Instead, the Bankruptcy Court relied upon the Second Circuit decision of In re Pond, 252 F.3d 122 (2d Cir. 2001), as the present controlling precedent for a debtor's ability to "strip off" a subordinate mortgage lien that is wholly unsecured. While the Pond case stands for the proposition that a wholly unsecured subordinate mortgage lien can be declared void under section 506(d) only in a Chapter 13 case, the Bankruptcy Court applied its holding to the Chapter 7 context it faced. The Court referred to its previous decision in In re Lavelle, No. 09 Civ. 72389, 2009 Bankr. LEXIS 3795 (Bankr. E.D.N.Y. Nov. 25, 2009), where it stated that "[t]he plain meaning is applied to Chapter 13 section 1322(b)(2) analysis where the lien is wholly unsecured, and there is no logical reason to read the text differently when applied to chapter 7 wholly unsecured liens." Lavelle, 2009 Bankr.
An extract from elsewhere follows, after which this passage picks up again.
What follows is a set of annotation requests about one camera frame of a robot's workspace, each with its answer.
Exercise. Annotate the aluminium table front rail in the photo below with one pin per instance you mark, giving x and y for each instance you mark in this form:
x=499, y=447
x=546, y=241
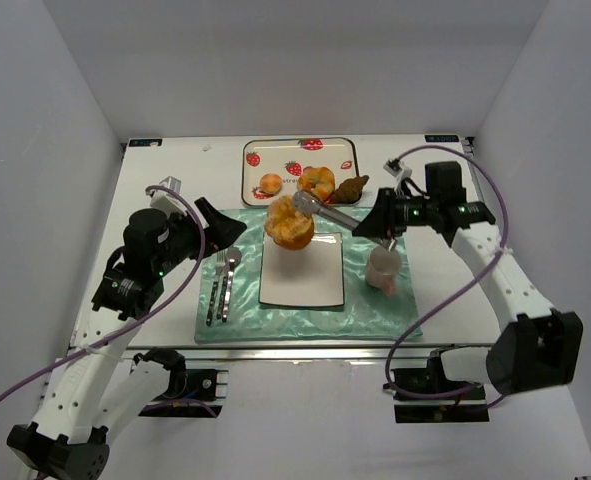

LEXIS 3795, at *16.
The Bankruptcy Court then went on to discuss the rationales other courts had used to preclude such lien stripping in the Chapter 7 context. With regard to whether it would result in a windfall to the debtor at the expense of the creditor, the Bankruptcy Court looked again to Pond and noted that "any windfall to a chapter 7 debtor as a result of avoidance of a wholly unsecured mortgage lien would not be greater than the debtor would have received if the debtor had filed for chapter 13 relief instead." (Wachovia Order at 9.) Moreover, the Bankruptcy Court noted that while a subordinate mortgage lien is consensual and "bargained for", it was questionable that such a mortgage lien holder bargained for different treatment of its lien under different chapters of the Bankruptcy Code with the debtor having control of the type of bankruptcy relief sought. Finally, the Bankruptcy Court found no significant difference between the two bankruptcy chapters that would warrant different treatment of a wholly subordinated mortgage lien under the same section of the Bankruptcy Code, concluding that there was no reason why the holding in Pond could not be extended to Chapter 7 cases.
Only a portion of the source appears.